Republicans proposed to cooperate with Democrats and no one made a much of a peep.
The prospect of Republicans and Democrats cooperating, of course, has become so unusual as to seem fantastical – as though "bipartisanship" last roamed the earth with the wooly mammoths and men in mukluks.
Indeed, one seemingly ironclad rule in a House of Representatives that apparently has no ironclad rules is that Speaker John Boehner (R) of Ohio will not bring a bill to the floor – even if he supports it, and even if it could pass – unless it has majority support among Republicans. For a man trying to hold on to his job, this "Hastert Rule" (named for former House Speaker Dennis Hastert) makes perfect sense. For parties trying to meet in the political middle, it is a death warrant. [Editor's note: The original version misidentified the "Hastert Rule."]
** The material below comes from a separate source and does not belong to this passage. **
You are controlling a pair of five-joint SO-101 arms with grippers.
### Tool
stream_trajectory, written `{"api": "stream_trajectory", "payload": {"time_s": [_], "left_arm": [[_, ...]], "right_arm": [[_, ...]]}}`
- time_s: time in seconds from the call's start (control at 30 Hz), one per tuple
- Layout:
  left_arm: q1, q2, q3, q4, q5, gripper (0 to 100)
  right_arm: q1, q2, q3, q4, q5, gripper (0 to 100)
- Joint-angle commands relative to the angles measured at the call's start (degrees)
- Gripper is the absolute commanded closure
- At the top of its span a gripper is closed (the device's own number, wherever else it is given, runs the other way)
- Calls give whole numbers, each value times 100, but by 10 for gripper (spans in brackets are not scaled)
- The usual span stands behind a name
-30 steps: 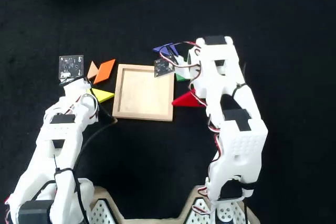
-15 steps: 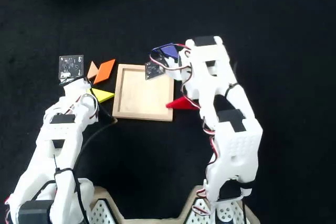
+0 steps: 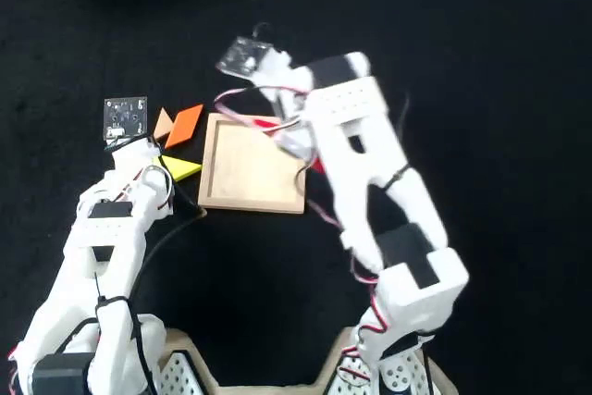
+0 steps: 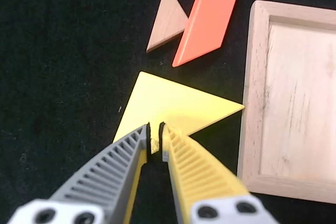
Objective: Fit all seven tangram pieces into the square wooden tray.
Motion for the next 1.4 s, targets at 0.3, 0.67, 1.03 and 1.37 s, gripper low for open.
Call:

The bill would help ease mandatory minimum sentences for nonviolent drug offenders. The rationale, from Senator Paul's perspective, is simple: The United States is spending too much money to incarcerate people who are not a serious threat to society. In other words, it's all about big government and American liberty. And some Democrats – the most liberal kind, actually – happen to agree for their own reasons.
Presto! A bipartisan coalition unlikely to spawn any tea party primary challenges.
So if one of the flag-bearers of the new Republican Party can find common ground with one of the most liberal members of the Senate to forward an item on President Obama's agenda, then what is a RINO (Republican In Name Only)?
The answer, of course, is that it is what the voters decide that it is.
A look at Republican voters leaves little doubt as to what are core Republican principles. A poll (admittedly by Democratic pollster Stan Greenberg) found that 75 percent of the Republican Party self-identifies as Evangelicals (30 percent), tea partyers (22 percent), or religiously observant non-Evangelicals (17 percent). Only the remaining quarter self-identify as moderates.
Law and order? Military spending? The new Republican Party can manage a bit of ideological diversity there. But budgets and taxes? Consider that the "Boehner rule" demands that any raise in the debt ceiling be offset by equal spending cuts.
The 1990s saw the rise of the religious right that flipped the South red. The 2010 midterms saw an influx of the small-government libertarians weaned on former House Speaker Newt Gingrich's government shutdowns. Together, they are the coalition that rules the modern Republican Party.
If you are one of them, it seems, even cozying up to Attorney General Eric Holder can be forgiven. If you are not, then prepare for a primary challenge.